*Problem to solve*.
Please return the lines of the data below, word for word, from the first line through the line containing "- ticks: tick".
----------------------------------------
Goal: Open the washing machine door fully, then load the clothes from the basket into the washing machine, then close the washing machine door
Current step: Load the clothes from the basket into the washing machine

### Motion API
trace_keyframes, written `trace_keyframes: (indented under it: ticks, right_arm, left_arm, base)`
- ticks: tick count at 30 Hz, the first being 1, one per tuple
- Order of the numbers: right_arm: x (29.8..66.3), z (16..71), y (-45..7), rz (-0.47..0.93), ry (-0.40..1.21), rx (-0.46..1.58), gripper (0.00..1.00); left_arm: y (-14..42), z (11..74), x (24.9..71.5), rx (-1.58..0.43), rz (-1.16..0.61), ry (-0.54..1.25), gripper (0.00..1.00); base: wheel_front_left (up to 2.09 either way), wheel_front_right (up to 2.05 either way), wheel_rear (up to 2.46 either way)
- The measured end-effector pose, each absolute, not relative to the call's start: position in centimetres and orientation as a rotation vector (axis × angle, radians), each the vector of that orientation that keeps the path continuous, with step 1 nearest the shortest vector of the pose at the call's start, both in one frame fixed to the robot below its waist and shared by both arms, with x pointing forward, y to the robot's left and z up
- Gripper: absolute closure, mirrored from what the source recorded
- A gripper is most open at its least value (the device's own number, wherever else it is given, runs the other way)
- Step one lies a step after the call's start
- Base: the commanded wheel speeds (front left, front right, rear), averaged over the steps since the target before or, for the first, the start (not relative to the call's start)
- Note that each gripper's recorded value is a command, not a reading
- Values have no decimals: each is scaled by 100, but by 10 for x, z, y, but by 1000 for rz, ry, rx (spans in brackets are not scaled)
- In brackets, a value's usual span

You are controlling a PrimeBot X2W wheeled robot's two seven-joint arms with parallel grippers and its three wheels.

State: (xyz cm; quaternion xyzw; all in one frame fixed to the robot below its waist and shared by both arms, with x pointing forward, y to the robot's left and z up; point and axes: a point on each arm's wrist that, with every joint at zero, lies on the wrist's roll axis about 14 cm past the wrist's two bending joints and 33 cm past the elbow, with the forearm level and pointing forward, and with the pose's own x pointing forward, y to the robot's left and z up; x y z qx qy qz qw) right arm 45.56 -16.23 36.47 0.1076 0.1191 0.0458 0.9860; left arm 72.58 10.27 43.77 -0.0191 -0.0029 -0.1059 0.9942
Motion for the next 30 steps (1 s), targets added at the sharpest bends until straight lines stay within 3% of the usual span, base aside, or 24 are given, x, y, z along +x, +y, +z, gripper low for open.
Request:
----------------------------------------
*Solution below*.
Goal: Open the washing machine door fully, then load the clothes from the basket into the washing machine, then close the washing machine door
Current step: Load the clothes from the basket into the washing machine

### Motion API
trace_keyframes, written `trace_keyframes: (indented under it: ticks, right_arm, left_arm, base)`
- ticks: tick count at 30 Hz, the first being 1, one per tuple

The answer given here is complete.